El ADN «basura» que guarda memoria del pasado
Dentro de los genomas vegetales existe un tipo de secuencia llamada retrotransposón de repetición terminal larga, o retrotransposón LTR. Durante décadas se les consideró ADN «basura»: elementos móviles sin función aparente. Acumulan, sin embargo, patrones característicos dentro de linajes evolutivos específicos y funcionan en la práctica como sellos de tiempo moleculares.
Estos elementos preservan evidencia de cuándo y cómo ocurrieron las fusiones genómicas antiguas. Los científicos conocían su potencial desde hace tiempo, pero no existía un método fiable para traducir esos patrones en asignaciones precisas de subgenomas. Ese vacío es el que aborda el nuevo trabajo.
El equipo, formado por investigadores del Departamento de Agricultura de Estados Unidos y colaboradores, desarrolló un marco bioinformático basado en lo que denominan una «matriz de similitud en serie». Esta herramienta compara los patrones de similitud entre retrotransposones LTR a lo largo de los cromosomas y detecta señales evolutivas acumuladas en distintos períodos.
Tres fusiones antiguas que dieron forma a la fresa moderna
Al aplicar el método a la fresa octoploide, los investigadores identificaron cuatro subgenomas distintos y, más importante aún, tres eventos secuenciales de alopoliploidización. El primero ocurrió hace entre 3,1 y 4,2 millones de años; el segundo, entre 1,9 y 3,1 millones de años atrás; el tercero, entre 0,8 y 1,9 millones de años.
Los resultados confirman una relación evolutiva estrecha entre dos de esos subgenomas y las especies Fragaria vesca y Fragaria iinumae. Al mismo tiempo, cuestionan modelos anteriores que proponían otros progenitores diploides. Según el análisis, algunos de los ancestros que contribuyeron al genoma de la fresa podrían estar extintos o simplemente no haber sido muestreados todavía.
Validación del método: de la teoría al campo
Antes de aplicarlo a la fresa, el equipo probó la técnica en cultivos alopoliploides bien documentados: el teff y el algodón. En ambos casos se distinguieron correctamente los subgenomas conocidos y se separaron eventos anteriores y posteriores a la poliploidización.
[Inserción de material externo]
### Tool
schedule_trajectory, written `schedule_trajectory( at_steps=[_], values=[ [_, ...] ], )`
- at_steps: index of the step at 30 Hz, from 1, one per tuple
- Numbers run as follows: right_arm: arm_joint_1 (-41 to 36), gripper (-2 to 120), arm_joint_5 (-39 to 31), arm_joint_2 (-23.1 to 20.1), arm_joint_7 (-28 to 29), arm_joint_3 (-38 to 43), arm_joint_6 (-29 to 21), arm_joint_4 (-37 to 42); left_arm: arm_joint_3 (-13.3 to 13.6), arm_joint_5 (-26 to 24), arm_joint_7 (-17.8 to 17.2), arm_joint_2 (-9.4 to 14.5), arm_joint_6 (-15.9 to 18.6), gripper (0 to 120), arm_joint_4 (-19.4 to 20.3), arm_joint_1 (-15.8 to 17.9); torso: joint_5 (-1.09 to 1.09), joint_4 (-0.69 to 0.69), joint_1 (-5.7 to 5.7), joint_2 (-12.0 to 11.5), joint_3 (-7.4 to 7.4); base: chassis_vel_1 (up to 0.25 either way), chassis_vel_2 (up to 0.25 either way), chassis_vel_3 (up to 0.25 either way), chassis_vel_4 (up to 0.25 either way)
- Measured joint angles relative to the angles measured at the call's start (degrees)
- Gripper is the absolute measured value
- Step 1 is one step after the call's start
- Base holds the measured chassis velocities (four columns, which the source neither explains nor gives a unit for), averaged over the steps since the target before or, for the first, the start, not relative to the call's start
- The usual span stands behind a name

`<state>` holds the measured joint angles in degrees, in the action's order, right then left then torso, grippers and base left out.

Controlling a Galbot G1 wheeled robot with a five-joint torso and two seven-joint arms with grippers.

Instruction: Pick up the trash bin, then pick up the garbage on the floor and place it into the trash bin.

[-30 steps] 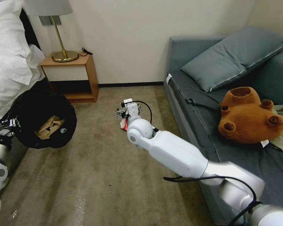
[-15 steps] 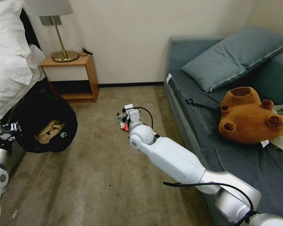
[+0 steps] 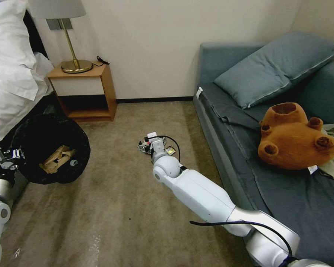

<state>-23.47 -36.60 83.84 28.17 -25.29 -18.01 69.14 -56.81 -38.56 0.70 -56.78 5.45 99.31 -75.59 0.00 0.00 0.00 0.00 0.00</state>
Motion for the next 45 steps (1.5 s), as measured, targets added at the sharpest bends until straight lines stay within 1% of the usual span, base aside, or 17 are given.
schedule_trajectory(
  at_steps=[3, 9, 22, 28, 38, 45],
  values=[
    [0.03, 100, 0.00, -0.43, -0.66, 0.04, 1.05, -0.10, -0.04, -0.02, 0.00, 0.25, -0.02, 5, 0.43, -0.48, 0.00, 0.01, 0.00, 0.00, 0.00, 0.000, 0.000, 0.000, 0.000],
    [-0.09, 100, -0.01, -0.67, -0.86, -0.05, 1.48, -0.09, -0.03, -0.11, -0.01, 0.71, 0.04, 5, 1.04, -0.42, 0.00, 0.00, 0.00, 0.00, 0.00, 0.000, 0.000, 0.000, 0.000],
    [-0.22, 100, 0.80, -0.05, -1.39, -0.04, 2.16, -1.41, -0.04, 0.23, 0.00, 0.11, 0.06, 5, 1.40, -1.38, 0.00, 0.00, 0.00, 0.00, 0.00, 0.000, 0.000, 0.000, 0.000],
    [-1.66, 100, 2.41, 1.13, -1.94, 0.54, 2.90, -3.25, -0.06, 0.54, 0.31, -0.29, -0.54, 5, 0.64, -1.56, 0.00, 0.00, 0.00, 0.00, 0.00, -0.058, 0.064, 0.050, -0.056],
    [-2.50, 100, 3.65, 1.65, -2.36, 1.31, 3.31, -4.55, -0.18, 0.63, 0.75, -0.42, -1.16, 5, -0.32, -1.75, 0.00, 0.00, 0.00, 0.00, 0.00, -0.012, 0.009, 0.012, -0.008],
    [-3.36, 100, 4.59, 1.97, -2.63, 1.61, 3.58, -5.20, -0.22, 0.95, 1.09, -1.04, -1.79, 5, -0.78, -2.54, 0.00, 0.00, 0.00, 0.00, 0.00, -0.025, 0.031, 0.026, -0.023]
  ],
)
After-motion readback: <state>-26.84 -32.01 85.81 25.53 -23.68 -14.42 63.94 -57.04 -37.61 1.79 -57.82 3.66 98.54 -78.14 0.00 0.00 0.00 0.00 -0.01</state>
El enfoque fue evaluado también con genomas poliploides construidos artificialmente. Esas pruebas confirmaron que la herramienta es sensible tanto a los tiempos de divergencia entre especies como a la abundancia de elementos transponibles en el genoma. El método opera en tres etapas: antes de que las especies ancestrales divergieran, durante sus historias evolutivas separadas y tras la fusión de sus genomas. Su carácter objetivo y reproducible lo distingue de enfoques anteriores, que dependían de datos incompletos sobre los progenitores.
Más allá de la fresa: implicaciones para la agricultura del futuro
Las aplicaciones potenciales de este método van mucho más allá del estudio de la fresa. El trigo, el algodón y la caña de azúcar son poliploides con historias evolutivas igualmente complejas, y una identificación más precisa de sus subgenomas podría mejorar la anotación de genes, el mapeo de caracteres agronómicos y los estudios genómicos comparativos.
Esos avances tienen consecuencias prácticas. Programas de mejora vegetal de precisión podrían beneficiarse directamente de un conocimiento más detallado del origen de cada región del genoma, apoyando además la adaptación de cultivos a condiciones climáticas cambiantes, un objetivo cada vez más urgente.
El marco abre posibilidades para investigar otros organismos poliploides complejos. Al conectar la biología evolutiva con la investigación agrícola aplicada, este tipo de herramientas podría transformar la forma en que entendemos y mejoramos los cultivos que alimentan al mundo. Lo que comenzó como un rompecabezas con piezas desaparecidas empieza, por fin, a tomar forma.